▸ WHAT IS EXPECTED:
Each line of the data has to be transcribed exactly.

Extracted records
•••••

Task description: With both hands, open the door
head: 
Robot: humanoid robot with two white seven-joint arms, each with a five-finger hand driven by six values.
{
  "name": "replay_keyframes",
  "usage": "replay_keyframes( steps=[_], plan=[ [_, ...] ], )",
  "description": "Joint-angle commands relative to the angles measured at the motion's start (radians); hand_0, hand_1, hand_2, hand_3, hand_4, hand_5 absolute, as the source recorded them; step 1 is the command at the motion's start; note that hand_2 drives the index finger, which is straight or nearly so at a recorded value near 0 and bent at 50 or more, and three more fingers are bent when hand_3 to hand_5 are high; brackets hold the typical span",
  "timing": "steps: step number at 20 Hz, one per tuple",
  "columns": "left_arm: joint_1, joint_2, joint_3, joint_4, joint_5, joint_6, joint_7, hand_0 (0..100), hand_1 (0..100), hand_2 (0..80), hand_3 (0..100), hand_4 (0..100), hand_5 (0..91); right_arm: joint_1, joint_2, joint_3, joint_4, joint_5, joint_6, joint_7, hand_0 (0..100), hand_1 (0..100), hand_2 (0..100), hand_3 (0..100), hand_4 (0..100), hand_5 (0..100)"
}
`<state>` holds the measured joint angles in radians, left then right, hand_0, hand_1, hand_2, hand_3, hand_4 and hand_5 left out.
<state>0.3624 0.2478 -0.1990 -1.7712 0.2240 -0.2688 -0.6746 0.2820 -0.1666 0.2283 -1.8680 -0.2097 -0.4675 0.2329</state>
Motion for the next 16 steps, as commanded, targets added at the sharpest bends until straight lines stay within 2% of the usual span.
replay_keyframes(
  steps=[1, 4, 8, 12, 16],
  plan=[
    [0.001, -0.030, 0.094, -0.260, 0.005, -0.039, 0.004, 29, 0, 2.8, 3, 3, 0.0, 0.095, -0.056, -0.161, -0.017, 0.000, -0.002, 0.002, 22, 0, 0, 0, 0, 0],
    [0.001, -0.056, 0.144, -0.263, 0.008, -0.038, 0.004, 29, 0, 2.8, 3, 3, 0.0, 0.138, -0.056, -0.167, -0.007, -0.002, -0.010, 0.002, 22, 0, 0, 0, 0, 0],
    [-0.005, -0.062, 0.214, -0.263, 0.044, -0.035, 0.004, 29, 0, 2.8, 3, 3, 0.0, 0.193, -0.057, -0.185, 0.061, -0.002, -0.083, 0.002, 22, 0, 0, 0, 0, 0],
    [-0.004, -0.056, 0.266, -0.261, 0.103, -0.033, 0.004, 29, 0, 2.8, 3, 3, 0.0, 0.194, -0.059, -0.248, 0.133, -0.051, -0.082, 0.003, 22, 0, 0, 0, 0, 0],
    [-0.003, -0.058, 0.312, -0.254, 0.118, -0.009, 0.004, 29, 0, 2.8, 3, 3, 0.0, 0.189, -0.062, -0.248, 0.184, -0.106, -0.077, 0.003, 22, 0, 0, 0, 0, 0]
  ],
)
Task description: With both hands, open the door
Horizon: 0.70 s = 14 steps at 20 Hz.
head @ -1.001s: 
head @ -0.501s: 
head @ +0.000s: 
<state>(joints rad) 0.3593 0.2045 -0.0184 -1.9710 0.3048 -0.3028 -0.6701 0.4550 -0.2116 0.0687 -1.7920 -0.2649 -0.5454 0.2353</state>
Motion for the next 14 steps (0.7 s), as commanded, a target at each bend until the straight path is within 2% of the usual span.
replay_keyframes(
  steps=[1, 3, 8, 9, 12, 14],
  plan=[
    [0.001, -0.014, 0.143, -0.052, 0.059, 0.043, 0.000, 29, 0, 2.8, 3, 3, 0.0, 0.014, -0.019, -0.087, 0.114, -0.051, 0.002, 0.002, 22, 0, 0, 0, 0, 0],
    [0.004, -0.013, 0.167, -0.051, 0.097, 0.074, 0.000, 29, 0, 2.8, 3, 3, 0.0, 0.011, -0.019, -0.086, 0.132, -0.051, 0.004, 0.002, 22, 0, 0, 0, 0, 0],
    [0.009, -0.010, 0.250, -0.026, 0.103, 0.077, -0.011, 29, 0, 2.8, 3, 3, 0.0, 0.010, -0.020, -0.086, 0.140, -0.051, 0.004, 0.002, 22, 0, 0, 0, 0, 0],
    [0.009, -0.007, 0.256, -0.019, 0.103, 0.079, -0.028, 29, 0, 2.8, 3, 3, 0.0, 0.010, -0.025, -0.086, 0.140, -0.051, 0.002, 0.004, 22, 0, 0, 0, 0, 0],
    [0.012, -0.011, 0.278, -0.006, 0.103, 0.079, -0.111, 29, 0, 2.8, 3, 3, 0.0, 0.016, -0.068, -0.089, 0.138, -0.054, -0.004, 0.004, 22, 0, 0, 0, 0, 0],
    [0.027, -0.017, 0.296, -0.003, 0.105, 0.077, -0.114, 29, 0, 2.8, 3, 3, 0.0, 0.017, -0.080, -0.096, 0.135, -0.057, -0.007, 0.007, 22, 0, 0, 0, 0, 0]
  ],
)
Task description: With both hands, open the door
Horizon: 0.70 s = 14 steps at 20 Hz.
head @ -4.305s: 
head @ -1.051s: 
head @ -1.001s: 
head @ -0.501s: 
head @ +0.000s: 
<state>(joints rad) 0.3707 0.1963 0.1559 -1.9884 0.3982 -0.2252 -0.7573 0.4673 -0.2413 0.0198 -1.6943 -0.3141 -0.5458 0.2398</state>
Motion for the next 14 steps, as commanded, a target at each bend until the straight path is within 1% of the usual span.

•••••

▸ OUTPUT BELOW:
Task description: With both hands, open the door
head: 
Robot: humanoid robot with two white seven-joint arms, each with a five-finger hand driven by six values.
{
  "name": "replay_keyframes",
  "usage": "replay_keyframes( steps=[_], plan=[ [_, ...] ], )",
  "description": "Joint-angle commands relative to the angles measured at the motion's start (radians); hand_0, hand_1, hand_2, hand_3, hand_4, hand_5 absolute, as the source recorded them; step 1 is the command at the motion's start; note that hand_2 drives the index finger, which is straight or nearly so at a recorded value near 0 and bent at 50 or more, and three more fingers are bent when hand_3 to hand_5 are high; brackets hold the typical span",
  "timing": "steps: step number at 20 Hz, one per tuple",
  "columns": "left_arm: joint_1, joint_2, joint_3, joint_4, joint_5, joint_6, joint_7, hand_0 (0..100), hand_1 (0..100), hand_2 (0..80), hand_3 (0..100), hand_4 (0..100), hand_5 (0..91); right_arm: joint_1, joint_2, joint_3, joint_4, joint_5, joint_6, joint_7, hand_0 (0..100), hand_1 (0..100), hand_2 (0..100), hand_3 (0..100), hand_4 (0..100), hand_5 (0..100)"
}
`<state>` holds the measured joint angles in radians, left then right, hand_0, hand_1, hand_2, hand_3, hand_4 and hand_5 left out.
<state>0.3624 0.2478 -0.1990 -1.7712 0.2240 -0.2688 -0.6746 0.2820 -0.1666 0.2283 -1.8680 -0.2097 -0.4675 0.2329</state>
Motion for the next 16 steps, as commanded, targets added at the sharpest bends until straight lines stay within 2% of the usual span.
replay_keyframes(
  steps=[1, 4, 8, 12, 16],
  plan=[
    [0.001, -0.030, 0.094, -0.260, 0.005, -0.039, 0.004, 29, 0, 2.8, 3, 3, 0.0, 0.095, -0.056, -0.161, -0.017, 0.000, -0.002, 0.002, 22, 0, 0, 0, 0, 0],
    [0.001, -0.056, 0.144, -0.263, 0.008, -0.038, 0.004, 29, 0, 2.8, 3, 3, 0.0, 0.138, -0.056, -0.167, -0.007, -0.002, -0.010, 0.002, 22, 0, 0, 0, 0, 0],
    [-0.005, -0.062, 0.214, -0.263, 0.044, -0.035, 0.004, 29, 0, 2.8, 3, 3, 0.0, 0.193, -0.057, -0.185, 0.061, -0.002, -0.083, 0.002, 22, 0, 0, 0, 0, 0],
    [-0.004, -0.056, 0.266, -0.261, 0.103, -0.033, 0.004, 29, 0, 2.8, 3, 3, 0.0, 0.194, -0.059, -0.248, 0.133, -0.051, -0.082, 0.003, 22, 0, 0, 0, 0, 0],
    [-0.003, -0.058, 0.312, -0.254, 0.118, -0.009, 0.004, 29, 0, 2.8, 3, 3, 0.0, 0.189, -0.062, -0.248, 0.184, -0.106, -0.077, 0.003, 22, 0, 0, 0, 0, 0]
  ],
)
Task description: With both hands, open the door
Horizon: 0.70 s = 14 steps at 20 Hz.
head @ -1.001s: 
head @ -0.501s: 
head @ +0.000s: 
<state>(joints rad) 0.3593 0.2045 -0.0184 -1.9710 0.3048 -0.3028 -0.6701 0.4550 -0.2116 0.0687 -1.7920 -0.2649 -0.5454 0.2353</state>
Motion for the next 14 steps (0.7 s), as commanded, a target at each bend until the straight path is within 2% of the usual span.
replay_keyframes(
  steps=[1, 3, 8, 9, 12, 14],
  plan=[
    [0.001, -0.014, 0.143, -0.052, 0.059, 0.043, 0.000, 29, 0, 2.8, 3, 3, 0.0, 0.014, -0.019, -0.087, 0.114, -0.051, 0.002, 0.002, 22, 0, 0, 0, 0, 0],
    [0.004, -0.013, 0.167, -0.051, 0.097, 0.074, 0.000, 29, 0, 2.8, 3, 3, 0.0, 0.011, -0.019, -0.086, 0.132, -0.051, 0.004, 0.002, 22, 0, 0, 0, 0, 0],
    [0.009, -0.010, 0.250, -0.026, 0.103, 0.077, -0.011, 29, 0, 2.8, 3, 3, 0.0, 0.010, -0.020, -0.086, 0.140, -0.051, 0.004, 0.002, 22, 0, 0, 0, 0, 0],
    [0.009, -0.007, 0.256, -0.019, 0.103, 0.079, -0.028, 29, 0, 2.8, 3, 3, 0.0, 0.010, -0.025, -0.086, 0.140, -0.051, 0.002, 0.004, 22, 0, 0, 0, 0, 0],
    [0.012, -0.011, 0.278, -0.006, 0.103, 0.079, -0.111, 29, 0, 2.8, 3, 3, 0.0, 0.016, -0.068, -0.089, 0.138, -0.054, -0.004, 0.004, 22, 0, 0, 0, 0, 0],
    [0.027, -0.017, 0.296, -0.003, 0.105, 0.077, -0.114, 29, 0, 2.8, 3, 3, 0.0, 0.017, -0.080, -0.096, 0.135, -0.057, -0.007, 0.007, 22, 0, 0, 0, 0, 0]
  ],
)
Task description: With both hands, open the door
Horizon: 0.70 s = 14 steps at 20 Hz.
head @ -4.305s: 
head @ -1.051s: 
head @ -1.001s: 
head @ -0.501s: 
head @ +0.000s: 
<state>(joints rad) 0.3707 0.1963 0.1559 -1.9884 0.3982 -0.2252 -0.7573 0.4673 -0.2413 0.0198 -1.6943 -0.3141 -0.5458 0.2398</state>
Motion for the next 14 steps, as commanded, a target at each bend until the straight path is within 1% of the usual span.

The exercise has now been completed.